Problem to solve
Two lines below mark the span: the one containing "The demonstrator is" and the one containing "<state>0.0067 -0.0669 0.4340". Set down both, plus every line between, exactly as they stand, and nothing else.

Task input
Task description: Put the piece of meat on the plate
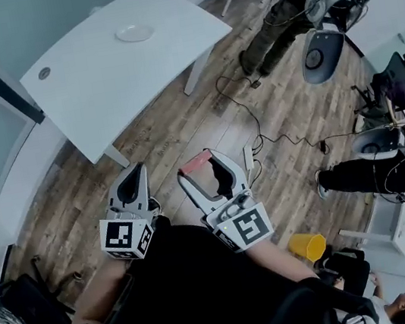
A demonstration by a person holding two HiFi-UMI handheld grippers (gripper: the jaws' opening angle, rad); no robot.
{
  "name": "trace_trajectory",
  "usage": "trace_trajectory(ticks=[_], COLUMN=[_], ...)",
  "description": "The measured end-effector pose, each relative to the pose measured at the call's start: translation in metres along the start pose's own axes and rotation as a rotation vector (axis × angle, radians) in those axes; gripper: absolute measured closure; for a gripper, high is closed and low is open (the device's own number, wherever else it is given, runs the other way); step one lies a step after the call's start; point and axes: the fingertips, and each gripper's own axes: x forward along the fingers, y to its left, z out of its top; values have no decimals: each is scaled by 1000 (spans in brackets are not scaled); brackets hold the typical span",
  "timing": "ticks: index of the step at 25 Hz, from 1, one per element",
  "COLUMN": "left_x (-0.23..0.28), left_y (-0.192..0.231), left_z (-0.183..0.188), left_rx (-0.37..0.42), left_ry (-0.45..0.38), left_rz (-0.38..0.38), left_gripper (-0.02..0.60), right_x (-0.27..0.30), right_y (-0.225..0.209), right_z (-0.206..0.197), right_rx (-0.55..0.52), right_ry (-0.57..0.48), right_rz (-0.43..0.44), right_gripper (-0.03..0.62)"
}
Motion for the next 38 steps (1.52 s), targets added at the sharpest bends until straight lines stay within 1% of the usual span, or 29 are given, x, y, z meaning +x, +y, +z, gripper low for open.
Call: trace_trajectory(ticks=[3, 7, 11, 14, 17, 22, 26, 33, 38], left_x=[7, 13, 17, 29, 42, 82, 131, 229, 273], left_y=[22, 50, 59, 63, 61, 58, 61, 60, 49], left_z=[7, 16, 17, 17, 16, 12, 19, 39, 46], left_rx=[0, -8, 2, -11, -4, -5, 20, 48, 62], left_ry=[-13, -30, -23, -7, 6, 31, 35, 18, 21], left_rz=[1, 10, -1, 0, -3, -4, 23, 91, 134], left_gripper=[578, 578, 578, 578, 578, 578, 578, 578, 578], right_x=[24, 49, 62, 67, 75, 91, 119, 169, 189], right_y=[1, 3, 1, -9, -23, -60, -110, -198, -240], right_z=[4, -1, -2, -3, -9, -11, -12, 0, 1], right_rx=[-12, -3, -12, -5, 3, 29, 47, 22, 42], right_ry=[-15, 0, 8, 16, 34, 26, 20, -5, -2], right_rz=[2, -17, -22, -34, -34, -21, 12, 107, 181], right_gripper=[313, 313, 313, 313, 313, 313, 313, 313, 313])
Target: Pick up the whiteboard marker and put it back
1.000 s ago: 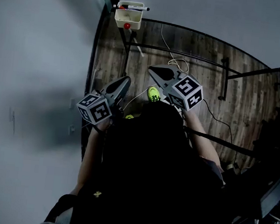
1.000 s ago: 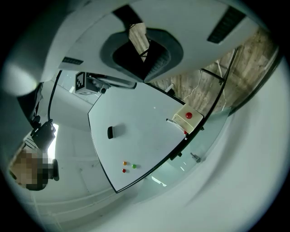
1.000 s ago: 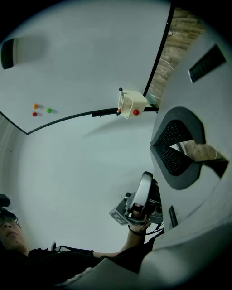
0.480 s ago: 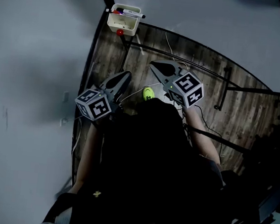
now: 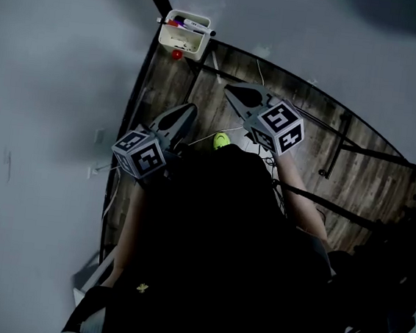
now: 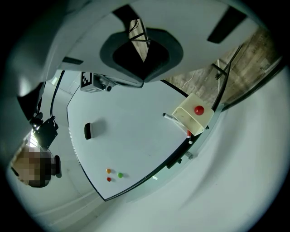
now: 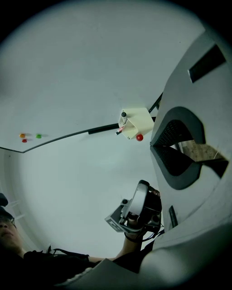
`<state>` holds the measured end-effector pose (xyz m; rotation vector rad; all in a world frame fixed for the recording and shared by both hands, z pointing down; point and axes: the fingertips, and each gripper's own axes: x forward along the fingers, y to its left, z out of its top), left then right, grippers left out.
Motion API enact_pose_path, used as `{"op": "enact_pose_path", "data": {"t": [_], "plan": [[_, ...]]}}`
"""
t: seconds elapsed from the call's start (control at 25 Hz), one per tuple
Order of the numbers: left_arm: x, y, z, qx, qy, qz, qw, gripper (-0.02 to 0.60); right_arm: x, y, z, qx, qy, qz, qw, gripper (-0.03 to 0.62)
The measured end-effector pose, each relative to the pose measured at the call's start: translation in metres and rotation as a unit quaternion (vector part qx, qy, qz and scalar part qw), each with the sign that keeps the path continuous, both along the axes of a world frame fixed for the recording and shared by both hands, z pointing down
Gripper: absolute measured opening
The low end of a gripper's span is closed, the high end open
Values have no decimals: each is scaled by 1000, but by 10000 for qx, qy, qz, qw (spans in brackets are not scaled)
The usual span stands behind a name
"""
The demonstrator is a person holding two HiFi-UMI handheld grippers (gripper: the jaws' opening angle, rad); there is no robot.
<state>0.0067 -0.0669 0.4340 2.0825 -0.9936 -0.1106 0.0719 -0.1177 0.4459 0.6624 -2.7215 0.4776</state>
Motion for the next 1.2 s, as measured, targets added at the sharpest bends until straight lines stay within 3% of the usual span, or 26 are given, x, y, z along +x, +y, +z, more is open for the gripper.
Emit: {"op": "enact_pose_path", "data": {"t": [0.44, 0.68, 1.2], "plan": [[-24, -12, -3, -11, 20, -423, 9991, 32, -7, -25, -2, 102, -165, 78, 9998, -3], [-31, -30, 4, -49, -7, -254, 9997, 32, -12, -53, -5, 231, -216, 328, 9990, -2], [-71, -81, 2, -58, 67, 186, 9998, 32, -39, -108, 2, 159, -113, 981, 9950, 167]]}}
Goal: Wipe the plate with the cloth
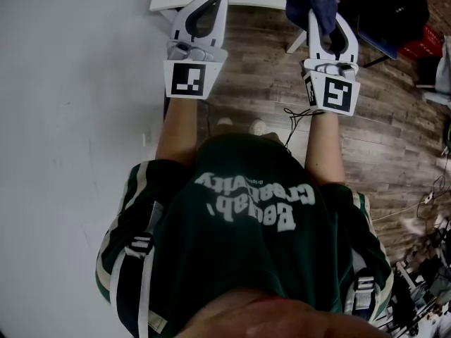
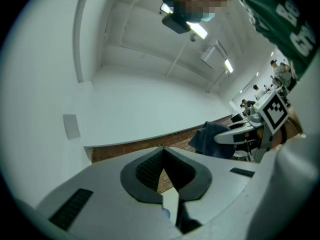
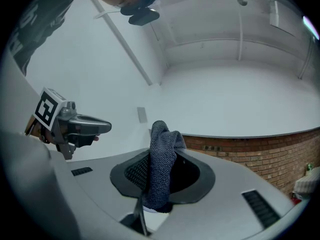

Exercise output
The demonstrator is a person holding two HiFi-UMI handheld grippers (gripper: the jaws' opening angle, rad); there is no robot.
<state>0.0067 -0.0669 0.4340 2.0825 -0.9936 -0.1106 0.0719 -0.1177 0.4459 0.6624 -2.7215 0.4776</state>

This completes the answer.